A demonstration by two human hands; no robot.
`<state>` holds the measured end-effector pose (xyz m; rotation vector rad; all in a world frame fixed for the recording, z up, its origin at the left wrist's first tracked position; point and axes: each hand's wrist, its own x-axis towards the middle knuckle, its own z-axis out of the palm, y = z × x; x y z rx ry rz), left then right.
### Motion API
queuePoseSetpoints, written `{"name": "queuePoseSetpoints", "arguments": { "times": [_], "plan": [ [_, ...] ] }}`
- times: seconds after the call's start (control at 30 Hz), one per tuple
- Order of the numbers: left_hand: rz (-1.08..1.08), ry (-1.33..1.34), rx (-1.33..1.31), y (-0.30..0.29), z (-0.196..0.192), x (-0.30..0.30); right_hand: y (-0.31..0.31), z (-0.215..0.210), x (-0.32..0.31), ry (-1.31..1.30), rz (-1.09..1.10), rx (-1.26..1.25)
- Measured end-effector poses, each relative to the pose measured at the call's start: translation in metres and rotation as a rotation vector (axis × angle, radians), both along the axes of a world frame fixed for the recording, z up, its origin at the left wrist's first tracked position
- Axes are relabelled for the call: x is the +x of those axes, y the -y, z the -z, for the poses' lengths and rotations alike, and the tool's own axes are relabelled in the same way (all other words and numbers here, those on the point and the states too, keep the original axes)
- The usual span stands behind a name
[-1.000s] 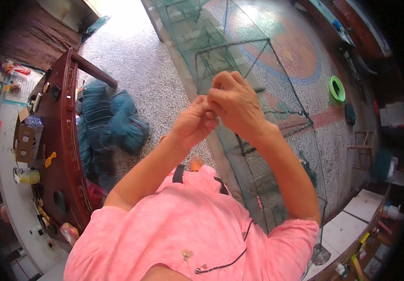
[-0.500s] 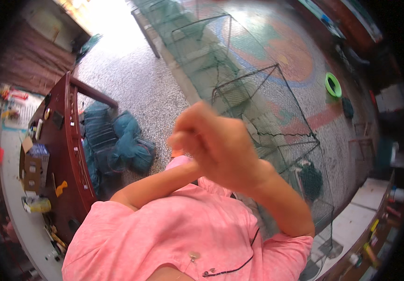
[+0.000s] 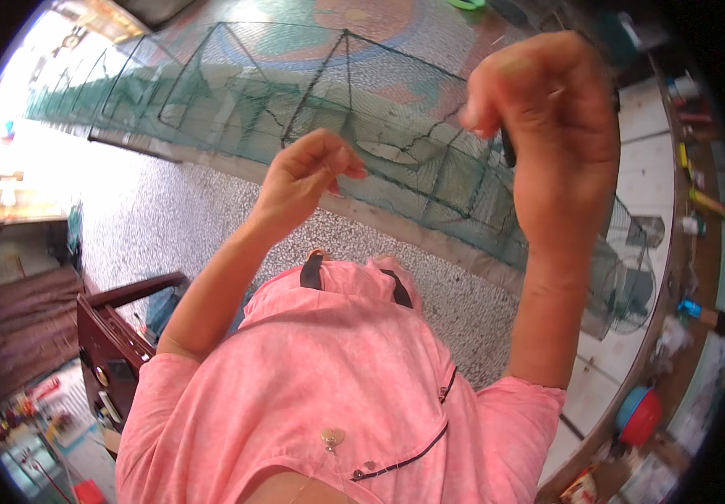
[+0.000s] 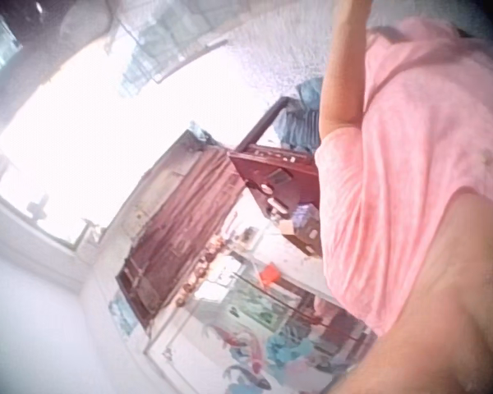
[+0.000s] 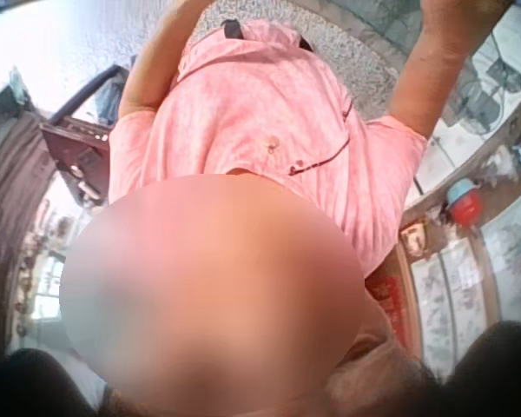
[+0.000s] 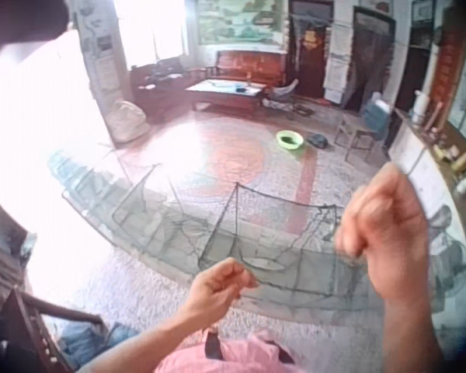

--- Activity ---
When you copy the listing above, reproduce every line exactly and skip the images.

--- Solution ---
A demonstration by two human hands; no robot.
`<state>` holds the measured end-effector pose (xyz m; rotation vector rad; all in a world frame fixed for the recording, z up, its origin at the left wrist's first tracked position; point and axes: each hand's wrist, its own x-axis towards the middle knuckle, its own z-axis out of the palm, y = z × x; x y z rx ry rz), left then right.
### Motion API
queuePoseSetpoints, written `{"name": "queuePoseSetpoints", "arguments": { "times": [_], "plan": [ [_, ...] ] }}`
- times: seconds after the call's start (control at 30 Hz), one per tuple
- Order of the numbers: left_hand: rz (-1.08..1.08), ry (-1.33..1.34), rx (-1.33..1.31), y (-0.30..0.29), z (-0.196..0.192), x (-0.30..0.30); right_hand: y (-0.31..0.31), z (-0.215..0.210), x (-0.32..0.31), ry (-1.31..1.30), rz (-1.09..1.10), rx (-1.26..1.25)
- Measured end-effector poses, each relative to the pose measured at the call's start: translation in metres and rotation as a rotation vector (axis × angle, radians), both along the axes of a world frame fixed for the recording, z up, its origin at the left wrist's first tracked position
- Axes are relabelled for the call: x is the +x of those axes, y the -y, z the -z, for the poses' lengths and rotations alike, and the tool's own axes are relabelled in the same way (all other words and numbers here, those on the point and the states too, keep the original axes)
- The usual span stands behind a name
[-1.000s] 
[-0.500s] 
[+0.000s] 
[+0.000s] 
[+0.000s] 
[+0.000s] 

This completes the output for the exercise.